*Provided data*:

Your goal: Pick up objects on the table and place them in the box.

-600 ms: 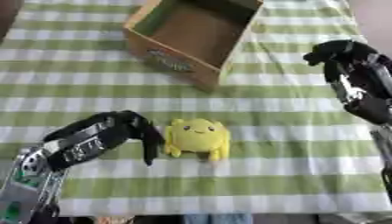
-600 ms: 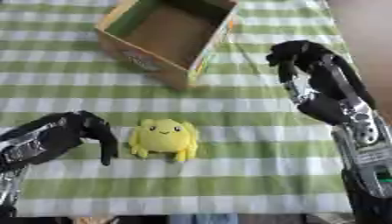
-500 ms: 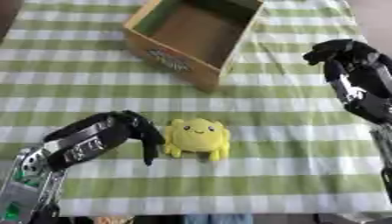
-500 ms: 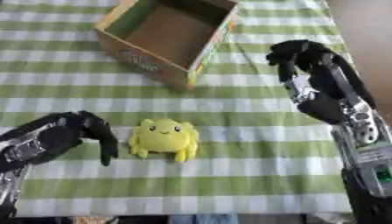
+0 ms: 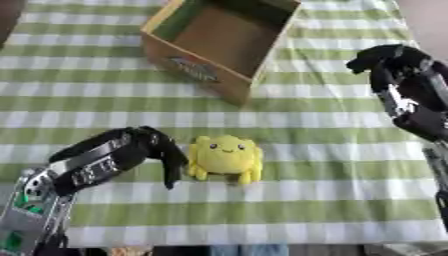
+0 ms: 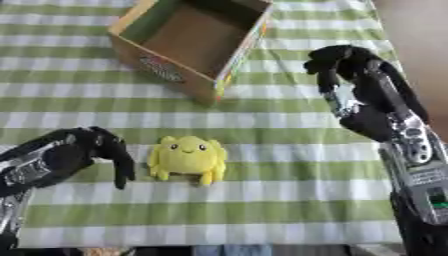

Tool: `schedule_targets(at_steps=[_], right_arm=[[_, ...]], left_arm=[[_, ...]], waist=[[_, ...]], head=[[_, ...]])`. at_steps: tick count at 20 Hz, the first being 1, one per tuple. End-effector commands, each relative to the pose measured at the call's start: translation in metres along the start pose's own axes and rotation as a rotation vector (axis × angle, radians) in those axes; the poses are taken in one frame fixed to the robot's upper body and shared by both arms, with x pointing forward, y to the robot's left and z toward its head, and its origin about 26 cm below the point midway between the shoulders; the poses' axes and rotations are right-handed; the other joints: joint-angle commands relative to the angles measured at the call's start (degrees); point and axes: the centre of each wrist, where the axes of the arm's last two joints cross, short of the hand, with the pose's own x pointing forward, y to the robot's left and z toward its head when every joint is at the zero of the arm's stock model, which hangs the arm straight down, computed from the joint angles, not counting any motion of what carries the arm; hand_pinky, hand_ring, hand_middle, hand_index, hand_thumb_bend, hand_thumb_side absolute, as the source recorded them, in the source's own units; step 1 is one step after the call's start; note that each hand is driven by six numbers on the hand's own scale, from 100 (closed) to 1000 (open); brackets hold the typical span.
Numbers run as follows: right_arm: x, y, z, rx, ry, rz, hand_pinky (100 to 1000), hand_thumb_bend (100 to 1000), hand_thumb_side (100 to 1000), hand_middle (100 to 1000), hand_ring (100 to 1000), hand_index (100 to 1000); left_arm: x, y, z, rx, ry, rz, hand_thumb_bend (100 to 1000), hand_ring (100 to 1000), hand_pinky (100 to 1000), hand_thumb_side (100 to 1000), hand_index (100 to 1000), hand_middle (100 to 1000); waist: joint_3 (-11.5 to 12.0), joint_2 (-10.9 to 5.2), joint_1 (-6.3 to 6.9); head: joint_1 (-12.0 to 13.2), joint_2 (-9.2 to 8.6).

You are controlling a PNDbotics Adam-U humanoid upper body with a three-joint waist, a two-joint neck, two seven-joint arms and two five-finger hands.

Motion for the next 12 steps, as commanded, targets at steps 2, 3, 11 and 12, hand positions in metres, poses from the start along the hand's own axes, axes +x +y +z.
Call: schedule_targets(at_steps=[2, 3, 11, 12], right_arm=[[0.007, -0.007, -0.003, -0.019, -0.02, 0.019, 768, 100, 543, 554, 717, 752], [0.008, -0.007, -0.003, -0.022, -0.02, 0.02, 768, 100, 543, 555, 717, 752], [0.013, -0.011, -0.004, -0.058, -0.024, 0.068, 768, 100, 536, 559, 720, 753], [0.014, -0.012, -0.004, -0.061, -0.028, 0.074, 768, 100, 537, 559, 720, 753]], left_arm=[[0.009, 0.004, -0.001, -0.012, -0.015, -0.026, 205, 499, 612, 1000, 747, 477], [0.009, 0.005, -0.001, -0.012, -0.016, -0.028, 208, 502, 612, 1000, 748, 473], [0.025, 0.017, 0.003, -0.038, -0.053, -0.14, 129, 564, 627, 1000, 789, 516], [0.027, 0.02, 0.005, -0.039, -0.058, -0.167, 108, 573, 632, 1000, 789, 527]], waist=[[-0.04, -1.12, 0.01], [-0.07, -1.12, 0.01], [-0.62, -1.26, 0.28], [-0.7, -1.3, 0.34]], head=[[-0.01, 0.03], [-0.01, 0.03], [0.07, 0.19], [0.03, 0.23]])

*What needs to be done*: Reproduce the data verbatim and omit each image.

*Answer for the task*:
Your goal: Pick up objects on the table and place them in the box.

-600 ms: 
-600 ms: 
-500 ms: 
-500 ms: 
+0 ms: 
+0 ms: 

Tool: `schedule_targets(at_steps=[_], right_arm=[[_, ...]], left_arm=[[_, ...]], waist=[[_, ...]], head=[[_, ...]])`. at_steps: tick count at 20 Hz, the first being 1, one per tuple. End-effector commands, each relative to the pose measured at the call's start: translation in metres along the start pose's own axes and rotation as a rotation vector (axis × angle, radians) in those axes; the poses are taken in one frame fixed to the robot's upper body and shared by both arms, with x pointing forward, y to the robot's left and z toward its head, and its origin about 26 cm below the point midway between the shoulders; the poses' axes and rotations are right-handed; the other joints: joint-angle commands relative to the angles measured at the call's start (degrees); point and axes: the centre of each wrist, where the axes of the arm's last two joints cross, short of the hand, with the pose's own x pointing forward, y to the robot's left and z toward its head when every joint is at the zero of the arm's stock model, which hangs the arm straight down, computed from the joint angles, not counting any motion of what carries the arm; hand_pinky, hand_ring, hand_middle, hand_index, hand_thumb_bend, hand_thumb_side absolute, as the source recorded them, in the source's own units; step 1 is one step after the call's start; note that each hand is driven by six numbers on the hand's own scale, from 100 (closed) to 1000 (open); brackets hold the typical span.
Numbers run as follows: right_arm: x, y, z, rx, ry, rz, hand_pinky (100 to 1000), hand_thumb_bend (100 to 1000), hand_thumb_side (100 to 1000), hand_middle (100 to 1000), hand_ring (100 to 1000), hand_index (100 to 1000); left_arm: x, y, z, rx, ry, rz, hand_thumb_bend (100 to 1000), hand_ring (100 to 1000), hand_pinky (100 to 1000), hand_thumb_side (100 to 1000), hand_index (100 to 1000), hand_middle (100 to 1000); waist: joint_3 (-11.5 to 12.0), joint_2 (-10.9 to 5.2), joint_1 (-6.3 to 6.9); head: joint_1 (-12.0 to 13.2), joint_2 (-9.2 to 8.6).

You are controlling a PNDbotics Adam-U humanoid upper body with a three-joint waist, a two-joint neck, two seven-joint arms and two five-finger hands.

Motion for the next 12 steps, as commanded, targets at steps 2, 3, 11 and 12, hand positions in metres, poses from the start along the hand's own axes, axes +x +y +z.
Call: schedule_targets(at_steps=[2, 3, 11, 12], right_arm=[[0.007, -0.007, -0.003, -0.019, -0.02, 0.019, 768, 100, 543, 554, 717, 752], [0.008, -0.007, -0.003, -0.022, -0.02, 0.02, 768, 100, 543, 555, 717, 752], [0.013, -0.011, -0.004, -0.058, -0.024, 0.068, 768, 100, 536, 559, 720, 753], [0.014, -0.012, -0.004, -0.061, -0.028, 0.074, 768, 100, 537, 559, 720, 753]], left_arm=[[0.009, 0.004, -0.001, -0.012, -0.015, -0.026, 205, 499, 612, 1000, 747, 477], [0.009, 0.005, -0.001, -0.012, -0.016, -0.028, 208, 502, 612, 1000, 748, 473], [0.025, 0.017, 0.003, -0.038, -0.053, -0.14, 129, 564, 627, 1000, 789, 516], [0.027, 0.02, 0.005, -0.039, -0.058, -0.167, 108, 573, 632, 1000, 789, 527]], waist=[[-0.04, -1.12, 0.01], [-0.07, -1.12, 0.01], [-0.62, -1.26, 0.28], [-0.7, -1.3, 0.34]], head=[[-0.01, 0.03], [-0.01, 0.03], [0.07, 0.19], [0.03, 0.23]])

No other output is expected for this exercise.